* EXERCISE PROMPT: Leave out the pictures and repeat the data exactly.

* DATASET EXCERPT:
********************
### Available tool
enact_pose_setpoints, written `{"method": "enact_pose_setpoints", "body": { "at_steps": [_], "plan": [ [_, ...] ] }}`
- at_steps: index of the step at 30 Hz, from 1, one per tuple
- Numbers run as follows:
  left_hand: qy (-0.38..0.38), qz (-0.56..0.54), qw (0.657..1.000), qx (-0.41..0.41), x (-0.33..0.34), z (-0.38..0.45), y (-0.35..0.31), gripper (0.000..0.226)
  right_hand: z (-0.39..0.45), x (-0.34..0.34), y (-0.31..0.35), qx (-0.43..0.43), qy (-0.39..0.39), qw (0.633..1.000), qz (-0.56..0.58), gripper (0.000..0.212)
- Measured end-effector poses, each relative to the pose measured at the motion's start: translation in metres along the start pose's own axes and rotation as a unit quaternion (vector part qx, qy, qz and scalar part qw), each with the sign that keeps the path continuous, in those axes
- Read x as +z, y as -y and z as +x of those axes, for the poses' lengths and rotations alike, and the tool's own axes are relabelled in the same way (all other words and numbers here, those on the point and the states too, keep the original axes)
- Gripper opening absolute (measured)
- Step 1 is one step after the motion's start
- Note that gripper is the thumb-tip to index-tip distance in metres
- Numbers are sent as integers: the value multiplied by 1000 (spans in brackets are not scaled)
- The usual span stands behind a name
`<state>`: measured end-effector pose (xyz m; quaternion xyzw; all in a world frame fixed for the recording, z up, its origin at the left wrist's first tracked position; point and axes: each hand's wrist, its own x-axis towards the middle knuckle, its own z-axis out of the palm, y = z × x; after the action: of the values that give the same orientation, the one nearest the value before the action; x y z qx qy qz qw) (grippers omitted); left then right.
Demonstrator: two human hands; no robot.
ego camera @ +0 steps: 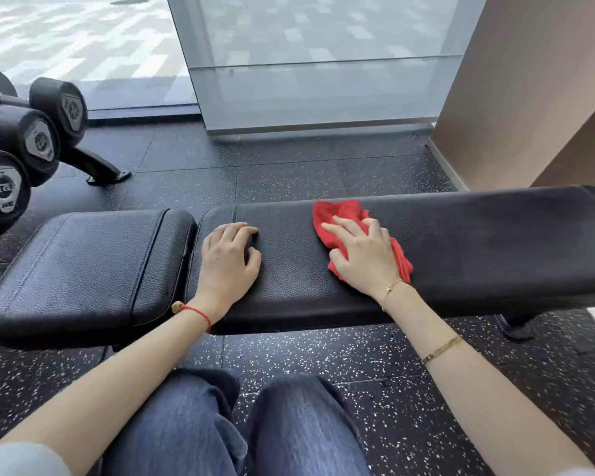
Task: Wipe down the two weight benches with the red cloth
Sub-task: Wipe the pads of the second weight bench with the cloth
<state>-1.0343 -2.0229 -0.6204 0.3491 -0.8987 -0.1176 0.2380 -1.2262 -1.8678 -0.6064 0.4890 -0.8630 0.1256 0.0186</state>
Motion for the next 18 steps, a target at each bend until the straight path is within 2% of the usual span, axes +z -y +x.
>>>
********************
* RESPONSE AREA:
### Available tool
enact_pose_setpoints, written `{"method": "enact_pose_setpoints", "body": { "at_steps": [_], "plan": [ [_, ...] ] }}`
- at_steps: index of the step at 30 Hz, from 1, one per tuple
- Numbers run as follows:
  left_hand: qy (-0.38..0.38), qz (-0.56..0.54), qw (0.657..1.000), qx (-0.41..0.41), x (-0.33..0.34), z (-0.38..0.45), y (-0.35..0.31), gripper (0.000..0.226)
  right_hand: z (-0.39..0.45), x (-0.34..0.34), y (-0.31..0.35), qx (-0.43..0.43), qy (-0.39..0.39), qw (0.633..1.000), qz (-0.56..0.58), gripper (0.000..0.212)
- Measured end-effector poses, each relative to the pose measured at the motion's start: translation in metres along the start pose's own axes and rotation as a unit quaternion (vector part qx, qy, qz and scalar part qw), each with the sign that keeps the path continuous, in those axes
- Read x as +z, y as -y and z as +x of those axes, for the poses' lengths and rotations alike, and the tool's own axes are relabelled in the same way (all other words and numbers here, those on the point and the states too, keep the original axes)
- Gripper opening absolute (measured)
- Step 1 is one step after the motion's start
- Note that gripper is the thumb-tip to index-tip distance in metres
- Numbers are sent as integers: the value multiplied by 1000 (spans in brackets are not scaled)
- The usual span stands behind a name
`<state>`: measured end-effector pose (xyz m; quaternion xyzw; all in a world frame fixed for the recording, z up, its origin at the left wrist's first tracked position; point and axes: each hand's wrist, its own x-axis towards the middle knuckle, its own z-axis out of the palm, y = z × x; after the action: of the values that give the same orientation, the one nearest the value before the action; x y z qx qy qz qw) (grippers omitted); left then right.
Demonstrator: two human hands; no robot.
ego camera @ +0 steps: 
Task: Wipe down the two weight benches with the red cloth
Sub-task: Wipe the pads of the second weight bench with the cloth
<state>-1.0343 -2.0229 -0.6204 0.3491 -0.8987 -0.1176 0.2380 -1.2262 -1.8678 -0.6064 0.4890 -0.8630 0.1256 0.0186</state>
Motion for the next 18 steps, a target at each bend until the straight path is within 2% of the usual span, axes +z -y +x.
>>>

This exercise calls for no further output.